* What you have to do *
Please return every line in the following data that includes the string "things".

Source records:
++++
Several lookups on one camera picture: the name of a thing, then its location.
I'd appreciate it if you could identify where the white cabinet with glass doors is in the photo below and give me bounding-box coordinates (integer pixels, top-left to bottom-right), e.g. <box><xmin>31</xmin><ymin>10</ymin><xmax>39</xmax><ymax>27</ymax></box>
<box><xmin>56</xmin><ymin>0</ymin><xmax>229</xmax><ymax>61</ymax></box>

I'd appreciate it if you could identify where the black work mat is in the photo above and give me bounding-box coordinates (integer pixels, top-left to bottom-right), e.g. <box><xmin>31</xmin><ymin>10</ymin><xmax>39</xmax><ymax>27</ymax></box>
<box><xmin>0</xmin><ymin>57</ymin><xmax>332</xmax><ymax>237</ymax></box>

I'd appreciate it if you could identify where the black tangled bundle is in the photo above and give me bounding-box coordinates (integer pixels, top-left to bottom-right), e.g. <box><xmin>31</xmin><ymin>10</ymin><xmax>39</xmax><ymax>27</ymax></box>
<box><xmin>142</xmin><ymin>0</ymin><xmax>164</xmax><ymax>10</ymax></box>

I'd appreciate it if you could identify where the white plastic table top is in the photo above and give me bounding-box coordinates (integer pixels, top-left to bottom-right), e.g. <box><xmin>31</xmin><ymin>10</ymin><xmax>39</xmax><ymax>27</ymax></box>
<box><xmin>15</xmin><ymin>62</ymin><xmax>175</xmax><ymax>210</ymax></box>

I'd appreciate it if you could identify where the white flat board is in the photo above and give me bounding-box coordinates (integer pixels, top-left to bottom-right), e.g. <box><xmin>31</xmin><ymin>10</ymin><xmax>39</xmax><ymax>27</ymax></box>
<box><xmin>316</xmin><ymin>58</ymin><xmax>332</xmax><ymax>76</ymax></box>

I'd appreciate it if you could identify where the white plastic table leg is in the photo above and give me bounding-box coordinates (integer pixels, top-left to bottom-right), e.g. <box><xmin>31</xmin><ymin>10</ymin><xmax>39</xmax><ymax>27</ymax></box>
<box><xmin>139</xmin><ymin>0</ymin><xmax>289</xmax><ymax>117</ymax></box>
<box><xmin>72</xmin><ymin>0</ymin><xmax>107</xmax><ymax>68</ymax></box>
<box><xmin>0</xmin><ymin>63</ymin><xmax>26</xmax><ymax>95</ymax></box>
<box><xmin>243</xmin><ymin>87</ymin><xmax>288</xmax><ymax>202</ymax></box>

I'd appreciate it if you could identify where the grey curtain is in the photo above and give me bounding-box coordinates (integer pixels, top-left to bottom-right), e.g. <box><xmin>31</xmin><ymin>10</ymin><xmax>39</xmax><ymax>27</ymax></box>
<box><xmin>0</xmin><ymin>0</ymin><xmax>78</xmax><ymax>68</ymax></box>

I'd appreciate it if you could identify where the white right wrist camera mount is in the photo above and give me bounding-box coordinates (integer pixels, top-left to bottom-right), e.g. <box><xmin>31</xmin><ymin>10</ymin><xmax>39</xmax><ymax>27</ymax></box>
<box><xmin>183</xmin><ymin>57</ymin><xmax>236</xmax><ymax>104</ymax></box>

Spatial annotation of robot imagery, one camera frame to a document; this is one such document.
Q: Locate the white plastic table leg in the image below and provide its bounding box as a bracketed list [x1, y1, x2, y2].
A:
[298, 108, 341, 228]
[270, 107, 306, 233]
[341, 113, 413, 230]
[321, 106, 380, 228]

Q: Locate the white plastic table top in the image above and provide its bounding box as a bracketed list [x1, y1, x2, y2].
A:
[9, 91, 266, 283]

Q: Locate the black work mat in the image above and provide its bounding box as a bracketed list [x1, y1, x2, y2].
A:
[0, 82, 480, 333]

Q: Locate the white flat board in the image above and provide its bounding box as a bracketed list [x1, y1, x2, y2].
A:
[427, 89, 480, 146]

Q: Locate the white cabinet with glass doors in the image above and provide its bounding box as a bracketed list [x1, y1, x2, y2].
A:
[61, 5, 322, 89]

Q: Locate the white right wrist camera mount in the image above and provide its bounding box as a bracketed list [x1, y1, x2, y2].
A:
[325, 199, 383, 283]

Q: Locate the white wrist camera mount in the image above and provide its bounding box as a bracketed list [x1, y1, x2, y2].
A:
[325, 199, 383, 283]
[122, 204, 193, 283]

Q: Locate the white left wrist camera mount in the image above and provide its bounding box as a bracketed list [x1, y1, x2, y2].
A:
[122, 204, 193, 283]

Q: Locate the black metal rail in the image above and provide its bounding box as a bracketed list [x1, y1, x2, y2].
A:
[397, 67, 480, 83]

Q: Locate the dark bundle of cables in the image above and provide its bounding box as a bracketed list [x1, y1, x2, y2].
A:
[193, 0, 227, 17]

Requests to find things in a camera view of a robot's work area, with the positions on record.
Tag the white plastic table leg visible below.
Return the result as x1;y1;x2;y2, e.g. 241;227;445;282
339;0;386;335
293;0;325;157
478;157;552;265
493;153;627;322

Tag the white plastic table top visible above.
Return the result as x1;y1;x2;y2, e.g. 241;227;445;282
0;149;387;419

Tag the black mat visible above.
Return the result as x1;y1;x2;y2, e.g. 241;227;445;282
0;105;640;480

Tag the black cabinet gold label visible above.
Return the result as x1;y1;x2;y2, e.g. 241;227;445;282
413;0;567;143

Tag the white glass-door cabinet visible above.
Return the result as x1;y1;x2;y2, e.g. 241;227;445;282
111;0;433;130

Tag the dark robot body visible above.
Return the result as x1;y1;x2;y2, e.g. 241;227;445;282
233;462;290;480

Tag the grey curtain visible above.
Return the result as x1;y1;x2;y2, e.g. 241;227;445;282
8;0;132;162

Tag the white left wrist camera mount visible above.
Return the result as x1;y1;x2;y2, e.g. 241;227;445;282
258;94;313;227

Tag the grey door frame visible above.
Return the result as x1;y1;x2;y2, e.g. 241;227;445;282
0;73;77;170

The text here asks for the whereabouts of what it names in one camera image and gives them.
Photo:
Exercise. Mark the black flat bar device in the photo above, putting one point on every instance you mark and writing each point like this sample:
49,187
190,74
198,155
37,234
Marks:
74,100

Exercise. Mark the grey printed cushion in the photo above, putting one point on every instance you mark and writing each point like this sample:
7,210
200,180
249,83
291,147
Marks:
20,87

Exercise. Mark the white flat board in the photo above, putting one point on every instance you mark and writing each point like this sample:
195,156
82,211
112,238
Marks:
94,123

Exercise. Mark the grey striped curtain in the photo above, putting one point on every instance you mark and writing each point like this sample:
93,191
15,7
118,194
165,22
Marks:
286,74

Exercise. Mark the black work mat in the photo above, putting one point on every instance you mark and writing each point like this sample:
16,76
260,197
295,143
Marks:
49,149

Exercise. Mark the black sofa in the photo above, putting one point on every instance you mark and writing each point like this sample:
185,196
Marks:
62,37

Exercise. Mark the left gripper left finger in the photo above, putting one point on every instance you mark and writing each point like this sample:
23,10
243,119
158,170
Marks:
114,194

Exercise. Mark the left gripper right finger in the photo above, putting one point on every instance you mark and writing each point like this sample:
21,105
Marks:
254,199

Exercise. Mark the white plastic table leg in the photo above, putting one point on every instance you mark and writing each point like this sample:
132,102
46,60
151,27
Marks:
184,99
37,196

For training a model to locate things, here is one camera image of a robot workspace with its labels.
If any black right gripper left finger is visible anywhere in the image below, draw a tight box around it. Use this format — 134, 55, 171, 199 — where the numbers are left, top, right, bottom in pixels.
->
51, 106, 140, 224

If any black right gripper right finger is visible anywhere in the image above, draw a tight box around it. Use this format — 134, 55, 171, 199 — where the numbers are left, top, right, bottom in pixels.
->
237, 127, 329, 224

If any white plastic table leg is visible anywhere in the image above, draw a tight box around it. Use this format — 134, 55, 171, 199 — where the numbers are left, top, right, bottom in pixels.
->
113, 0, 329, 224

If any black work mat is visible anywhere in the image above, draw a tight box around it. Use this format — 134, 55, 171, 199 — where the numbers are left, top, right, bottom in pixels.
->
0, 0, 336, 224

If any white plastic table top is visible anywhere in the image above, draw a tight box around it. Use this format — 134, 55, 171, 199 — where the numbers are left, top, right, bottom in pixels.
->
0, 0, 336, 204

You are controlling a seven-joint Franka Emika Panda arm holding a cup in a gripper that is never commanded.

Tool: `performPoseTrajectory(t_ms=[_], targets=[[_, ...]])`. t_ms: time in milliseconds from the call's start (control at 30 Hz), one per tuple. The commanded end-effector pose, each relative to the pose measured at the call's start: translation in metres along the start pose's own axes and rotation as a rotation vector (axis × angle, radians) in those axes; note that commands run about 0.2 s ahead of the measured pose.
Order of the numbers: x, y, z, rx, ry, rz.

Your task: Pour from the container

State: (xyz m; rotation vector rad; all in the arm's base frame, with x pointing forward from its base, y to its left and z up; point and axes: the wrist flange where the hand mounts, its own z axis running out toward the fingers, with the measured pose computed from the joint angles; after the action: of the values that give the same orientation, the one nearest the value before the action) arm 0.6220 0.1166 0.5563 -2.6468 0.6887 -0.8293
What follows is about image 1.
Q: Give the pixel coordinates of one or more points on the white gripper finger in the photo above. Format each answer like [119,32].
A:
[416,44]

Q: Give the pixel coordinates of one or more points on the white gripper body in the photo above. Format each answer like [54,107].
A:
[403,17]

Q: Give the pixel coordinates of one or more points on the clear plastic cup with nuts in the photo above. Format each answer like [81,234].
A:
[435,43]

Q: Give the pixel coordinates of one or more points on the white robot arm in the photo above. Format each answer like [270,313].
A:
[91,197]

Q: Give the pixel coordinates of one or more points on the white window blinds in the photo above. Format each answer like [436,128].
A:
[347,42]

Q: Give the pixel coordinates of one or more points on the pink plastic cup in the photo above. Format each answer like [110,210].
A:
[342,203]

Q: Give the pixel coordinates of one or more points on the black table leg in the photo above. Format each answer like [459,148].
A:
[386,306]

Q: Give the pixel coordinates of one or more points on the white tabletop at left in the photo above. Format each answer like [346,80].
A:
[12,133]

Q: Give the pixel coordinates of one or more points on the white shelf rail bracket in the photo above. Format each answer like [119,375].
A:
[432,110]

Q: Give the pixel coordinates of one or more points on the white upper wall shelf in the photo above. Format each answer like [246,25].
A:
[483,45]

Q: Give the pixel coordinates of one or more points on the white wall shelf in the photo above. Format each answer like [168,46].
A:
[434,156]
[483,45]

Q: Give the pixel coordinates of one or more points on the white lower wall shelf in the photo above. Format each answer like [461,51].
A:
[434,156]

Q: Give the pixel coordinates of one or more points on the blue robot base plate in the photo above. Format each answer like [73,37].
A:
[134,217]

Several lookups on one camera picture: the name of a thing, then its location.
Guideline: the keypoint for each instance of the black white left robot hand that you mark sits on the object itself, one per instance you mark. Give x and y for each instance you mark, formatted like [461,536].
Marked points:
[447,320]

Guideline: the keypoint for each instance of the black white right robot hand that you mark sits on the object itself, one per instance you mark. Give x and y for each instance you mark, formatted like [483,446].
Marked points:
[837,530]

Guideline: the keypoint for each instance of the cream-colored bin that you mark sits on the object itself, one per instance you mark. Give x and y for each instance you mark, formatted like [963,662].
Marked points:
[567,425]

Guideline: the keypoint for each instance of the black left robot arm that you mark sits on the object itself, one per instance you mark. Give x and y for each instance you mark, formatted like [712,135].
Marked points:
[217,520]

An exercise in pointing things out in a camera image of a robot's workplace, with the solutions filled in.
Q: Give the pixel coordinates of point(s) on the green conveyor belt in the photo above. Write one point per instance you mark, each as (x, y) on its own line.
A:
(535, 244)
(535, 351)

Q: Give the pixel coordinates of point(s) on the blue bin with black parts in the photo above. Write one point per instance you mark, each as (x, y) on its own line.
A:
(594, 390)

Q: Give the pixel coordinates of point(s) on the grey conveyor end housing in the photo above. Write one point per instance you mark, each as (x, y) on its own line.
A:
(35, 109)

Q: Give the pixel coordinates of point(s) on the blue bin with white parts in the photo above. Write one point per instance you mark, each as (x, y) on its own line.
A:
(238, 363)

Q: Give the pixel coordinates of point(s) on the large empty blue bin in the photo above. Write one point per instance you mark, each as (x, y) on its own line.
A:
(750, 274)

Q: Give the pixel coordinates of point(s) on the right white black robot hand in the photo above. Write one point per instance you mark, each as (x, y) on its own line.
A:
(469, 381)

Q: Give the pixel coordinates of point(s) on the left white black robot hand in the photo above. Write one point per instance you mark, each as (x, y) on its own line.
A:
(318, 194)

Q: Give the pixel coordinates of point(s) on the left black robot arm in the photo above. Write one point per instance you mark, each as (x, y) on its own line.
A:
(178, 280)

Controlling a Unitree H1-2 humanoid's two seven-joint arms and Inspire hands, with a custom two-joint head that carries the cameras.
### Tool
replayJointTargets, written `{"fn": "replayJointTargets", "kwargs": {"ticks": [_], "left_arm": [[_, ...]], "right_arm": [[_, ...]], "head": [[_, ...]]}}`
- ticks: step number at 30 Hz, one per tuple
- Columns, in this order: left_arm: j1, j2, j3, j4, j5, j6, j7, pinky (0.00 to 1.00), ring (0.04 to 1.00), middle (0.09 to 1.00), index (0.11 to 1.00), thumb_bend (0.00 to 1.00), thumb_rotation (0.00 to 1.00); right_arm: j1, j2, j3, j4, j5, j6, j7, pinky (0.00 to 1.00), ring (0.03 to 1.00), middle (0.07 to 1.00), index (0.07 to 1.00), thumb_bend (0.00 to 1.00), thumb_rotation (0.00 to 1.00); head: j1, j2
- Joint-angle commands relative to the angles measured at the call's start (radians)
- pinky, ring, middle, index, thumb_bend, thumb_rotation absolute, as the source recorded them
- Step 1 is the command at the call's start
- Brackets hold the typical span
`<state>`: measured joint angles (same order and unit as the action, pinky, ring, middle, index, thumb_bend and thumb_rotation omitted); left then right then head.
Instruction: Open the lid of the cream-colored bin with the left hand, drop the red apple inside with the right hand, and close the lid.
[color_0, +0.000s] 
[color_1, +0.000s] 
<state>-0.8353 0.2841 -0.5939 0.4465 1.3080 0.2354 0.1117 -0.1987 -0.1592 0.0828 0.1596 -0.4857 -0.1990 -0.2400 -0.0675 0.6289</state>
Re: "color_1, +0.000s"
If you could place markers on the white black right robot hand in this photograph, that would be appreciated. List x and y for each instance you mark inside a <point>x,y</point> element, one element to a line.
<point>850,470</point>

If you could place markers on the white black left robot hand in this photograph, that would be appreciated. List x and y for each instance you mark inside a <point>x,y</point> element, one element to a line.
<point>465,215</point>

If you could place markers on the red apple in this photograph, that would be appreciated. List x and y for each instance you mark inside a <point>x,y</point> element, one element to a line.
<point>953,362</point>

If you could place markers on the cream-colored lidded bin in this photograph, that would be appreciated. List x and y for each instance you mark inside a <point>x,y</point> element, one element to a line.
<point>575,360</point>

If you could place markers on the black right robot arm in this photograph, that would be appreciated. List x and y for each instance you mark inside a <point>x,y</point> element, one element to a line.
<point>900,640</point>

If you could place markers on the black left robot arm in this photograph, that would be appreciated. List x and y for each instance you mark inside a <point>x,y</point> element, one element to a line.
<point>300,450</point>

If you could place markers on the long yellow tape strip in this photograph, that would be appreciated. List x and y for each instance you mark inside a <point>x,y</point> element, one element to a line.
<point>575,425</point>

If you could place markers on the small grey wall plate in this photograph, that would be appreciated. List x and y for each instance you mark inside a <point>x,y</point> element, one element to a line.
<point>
++++
* Expected answer *
Requests to find things in a camera view of a robot's work area, with the positions on record.
For training a model to locate things, here is one camera image of a robot workspace with its labels.
An exercise in pointing things out in a camera image of a robot's workplace, with the solutions filled in.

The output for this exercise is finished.